**Exercise goal:**
Read the entries below and pull out each line with the string "form".

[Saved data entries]
⟨
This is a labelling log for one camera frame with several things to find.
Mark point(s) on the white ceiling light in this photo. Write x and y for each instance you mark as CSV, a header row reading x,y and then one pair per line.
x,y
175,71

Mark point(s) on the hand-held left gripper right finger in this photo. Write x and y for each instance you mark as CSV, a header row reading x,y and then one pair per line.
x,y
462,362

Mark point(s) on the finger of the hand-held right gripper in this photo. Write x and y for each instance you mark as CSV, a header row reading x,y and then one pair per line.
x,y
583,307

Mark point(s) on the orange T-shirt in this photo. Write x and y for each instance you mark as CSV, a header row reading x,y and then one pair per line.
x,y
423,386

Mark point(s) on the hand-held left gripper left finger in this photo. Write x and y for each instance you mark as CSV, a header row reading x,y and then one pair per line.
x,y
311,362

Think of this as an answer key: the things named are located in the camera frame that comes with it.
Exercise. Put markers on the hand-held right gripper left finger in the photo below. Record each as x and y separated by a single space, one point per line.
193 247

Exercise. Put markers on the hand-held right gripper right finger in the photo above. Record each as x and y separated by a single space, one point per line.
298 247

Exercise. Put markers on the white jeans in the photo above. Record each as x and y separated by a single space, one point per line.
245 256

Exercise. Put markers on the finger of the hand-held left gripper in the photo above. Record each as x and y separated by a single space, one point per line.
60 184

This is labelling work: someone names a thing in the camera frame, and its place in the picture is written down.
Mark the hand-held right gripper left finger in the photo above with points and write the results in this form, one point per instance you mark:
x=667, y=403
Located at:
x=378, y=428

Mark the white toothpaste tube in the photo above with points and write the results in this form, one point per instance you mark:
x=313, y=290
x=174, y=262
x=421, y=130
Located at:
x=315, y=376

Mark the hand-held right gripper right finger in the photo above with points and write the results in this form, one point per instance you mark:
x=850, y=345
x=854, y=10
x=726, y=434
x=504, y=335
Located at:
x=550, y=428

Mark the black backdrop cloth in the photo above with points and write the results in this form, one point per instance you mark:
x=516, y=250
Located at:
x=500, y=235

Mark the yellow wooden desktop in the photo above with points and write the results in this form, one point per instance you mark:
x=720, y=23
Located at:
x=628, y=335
⟩
**Response area:**
Mark the hand-held right gripper left finger in the photo above with points and write the results in this form, one point per instance you mark:
Mark the white toothpaste tube in the photo above with points and write the results in this form, one point per instance you mark:
Mark the hand-held right gripper right finger in the photo above with points and write the results in this form, one point per instance you mark:
Mark the black backdrop cloth in the photo above with points and write the results in this form, one point per instance you mark:
Mark the yellow wooden desktop in the photo above with points and write the results in this form, one point per instance you mark:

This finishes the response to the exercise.